Sunday, April 19, 2009

Wandering into new old places













Jamie & Kayla and I went to New London yesterday. 70° on an April Saturday, ya gotta get out.

I scoured Google Earth and the web for someplace different within an hour of us. I found some State Natural Areas that piqued my interest:

We stopped for slushies for the kids and a USB bluetooth adapter for me (we were going past Best Buy.)

Going through Shiocton, we saw crowds at the bends and landings along the Wolf River. We guessed it had something to do with sturgeon spawning.
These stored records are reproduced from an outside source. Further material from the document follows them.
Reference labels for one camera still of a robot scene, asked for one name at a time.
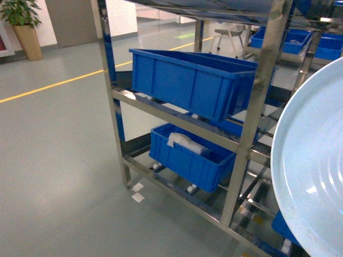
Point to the blue bin lower layer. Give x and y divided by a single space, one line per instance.
205 170

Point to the light blue round tray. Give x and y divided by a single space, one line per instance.
306 162

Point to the white chair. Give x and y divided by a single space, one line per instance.
230 33

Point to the blue bins rear shelf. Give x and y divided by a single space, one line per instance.
329 47

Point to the potted green plant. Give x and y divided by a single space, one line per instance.
23 17

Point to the stainless steel shelf rack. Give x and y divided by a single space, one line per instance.
235 133

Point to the white wrapped package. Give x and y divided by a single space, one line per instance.
186 142

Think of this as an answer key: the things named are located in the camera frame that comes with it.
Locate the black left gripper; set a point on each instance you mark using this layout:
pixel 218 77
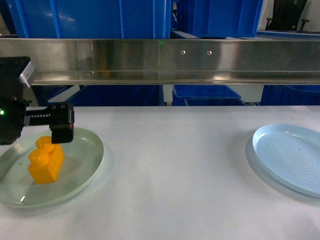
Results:
pixel 16 73

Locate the yellow toy block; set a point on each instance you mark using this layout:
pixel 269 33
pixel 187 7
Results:
pixel 45 161

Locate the green round plate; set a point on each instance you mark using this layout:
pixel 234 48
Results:
pixel 82 159

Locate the large blue bin left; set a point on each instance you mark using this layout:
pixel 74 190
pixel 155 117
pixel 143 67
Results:
pixel 91 19

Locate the large blue bin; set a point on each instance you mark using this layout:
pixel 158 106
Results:
pixel 91 19
pixel 219 18

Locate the blue bin lower shelf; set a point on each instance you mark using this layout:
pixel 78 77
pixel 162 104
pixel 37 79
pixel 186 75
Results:
pixel 205 95

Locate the large blue bin right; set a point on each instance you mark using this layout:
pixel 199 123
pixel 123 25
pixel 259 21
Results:
pixel 219 18

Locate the light blue round plate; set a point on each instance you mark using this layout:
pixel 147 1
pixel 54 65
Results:
pixel 291 155

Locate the black office chair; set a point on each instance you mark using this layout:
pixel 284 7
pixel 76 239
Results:
pixel 286 16

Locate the stainless steel shelf rail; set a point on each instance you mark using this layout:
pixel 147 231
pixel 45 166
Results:
pixel 168 61

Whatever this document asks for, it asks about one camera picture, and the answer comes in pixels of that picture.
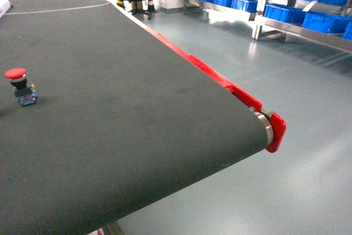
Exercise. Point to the stainless steel shelf rack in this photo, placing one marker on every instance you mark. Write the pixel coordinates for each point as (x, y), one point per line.
(323, 21)

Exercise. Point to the steel conveyor end roller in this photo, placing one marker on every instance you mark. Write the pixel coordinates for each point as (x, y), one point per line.
(267, 125)

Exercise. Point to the red mushroom push button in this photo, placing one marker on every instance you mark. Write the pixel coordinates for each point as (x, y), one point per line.
(23, 90)

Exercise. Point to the red conveyor side rail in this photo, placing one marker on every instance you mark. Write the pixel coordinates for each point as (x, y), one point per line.
(276, 121)
When we got to New London, we searched town for a "sit-down" place for lunch. We headed West on X, no restaurants, and no parking lots in which to turn around. As we rounded a bend, I noticed a section of the river I had seen during my map study in the morning. I turned down the road figuring we could find the geocache that was here before we resumed our search for lunch.










Muggles abounded.

All along X, homemade houseboats - ice-shantys on pontoon platforms - were tied to the shore. The road (which wasn't the loop I expected) was parked solid. People stood all along the banks. We were witnessing spectator-fishing. At the turn-around, Jamie got out to use the port-a-potty, and Kayla to walk down to the shore. I stayed in the truck as there was no parking left. I could see a man working-in a large fish. J&K got to see the fish surface, then the crowd groaned -as if Donald Driver had just dropped a third-down pass. The line broke. When J&K got back to the truck, I asked Jamie how big it was. "Two or three feet." Skeptical of his estimate, I asked him to show me how long it was. "From this side of the truck, to that side." - closer to five feet.
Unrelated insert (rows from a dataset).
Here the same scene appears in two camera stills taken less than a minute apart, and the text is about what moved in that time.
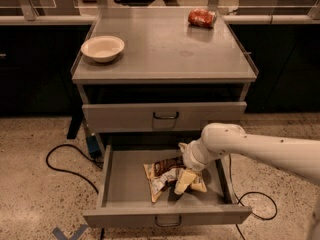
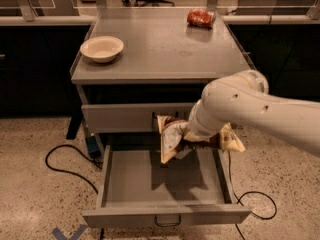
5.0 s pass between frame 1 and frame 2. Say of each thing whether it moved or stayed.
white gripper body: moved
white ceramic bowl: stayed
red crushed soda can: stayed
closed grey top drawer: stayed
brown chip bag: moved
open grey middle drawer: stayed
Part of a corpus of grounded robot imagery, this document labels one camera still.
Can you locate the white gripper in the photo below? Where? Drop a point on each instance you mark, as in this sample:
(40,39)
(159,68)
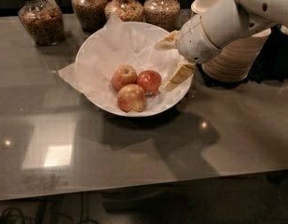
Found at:
(194,41)

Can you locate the red apple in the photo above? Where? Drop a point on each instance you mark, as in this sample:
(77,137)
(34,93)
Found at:
(150,81)

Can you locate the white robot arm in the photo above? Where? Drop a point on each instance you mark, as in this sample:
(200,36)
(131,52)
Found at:
(245,17)

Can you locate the white round bowl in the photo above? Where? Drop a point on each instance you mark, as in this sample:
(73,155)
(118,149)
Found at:
(168,100)

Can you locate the yellow-red apple back left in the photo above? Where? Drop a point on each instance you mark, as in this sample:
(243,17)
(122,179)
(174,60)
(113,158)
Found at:
(124,75)

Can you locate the yellow-red apple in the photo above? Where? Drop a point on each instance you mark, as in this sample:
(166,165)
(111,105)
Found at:
(131,98)
(124,75)

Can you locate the yellow-red apple front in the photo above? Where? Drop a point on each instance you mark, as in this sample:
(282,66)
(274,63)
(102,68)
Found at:
(131,98)

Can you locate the glass jar right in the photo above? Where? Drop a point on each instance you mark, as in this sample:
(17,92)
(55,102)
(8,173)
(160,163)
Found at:
(162,13)

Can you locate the white paper liner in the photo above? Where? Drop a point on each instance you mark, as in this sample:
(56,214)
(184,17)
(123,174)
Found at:
(125,47)

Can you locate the glass jar with multicolour cereal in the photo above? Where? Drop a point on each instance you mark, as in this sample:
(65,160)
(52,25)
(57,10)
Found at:
(127,10)

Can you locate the black mat under stacks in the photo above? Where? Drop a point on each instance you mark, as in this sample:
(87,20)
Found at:
(270,64)

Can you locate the glass jar far left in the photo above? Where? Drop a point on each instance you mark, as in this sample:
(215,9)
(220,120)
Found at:
(43,21)
We found The Highway Hop Diner - a Fifties-themed restaurant with "breakfast all day" and homemade shakes.


Then to the woods.

Our first stop - Poppy's Rock was the best. An outcropping of granite bedrock. And since I had read the DNR's SNA listing and other mentions of this place, we searched until we found the native prickly-pear cactus.

Shaky Lake wasn't too fascinating - the marsh-marigolds hadn't quite even opened their blooms. We walked a quarter-mile through the muddy-bottoms until it got too thick.

Tellock's Hill was a big hill. But it reminded us of our forests Up North. No big deal. (Yes I do feel lucky to be able to say that, and I don't take it for granted - I was just kind of hoping for a little more of that "discovery" feeling.) We found a geocache at a small cemetery a half-mile away.



Stopped for a look at the fishermen in Shiocton - the crowds had thinned. The only action was a couple of eight-year-olds with life-vests by the dock, one with a bent rod, hollering "he's got one!" The dad jumped from his lawn chair, started down the hill, until he heard, "nevermind."

We returned to falling temperatures, played a little catch, and watched Mike Myers being silly while we ate blue popcorn from the Whirly-Pop that the Easter Bunny left for us.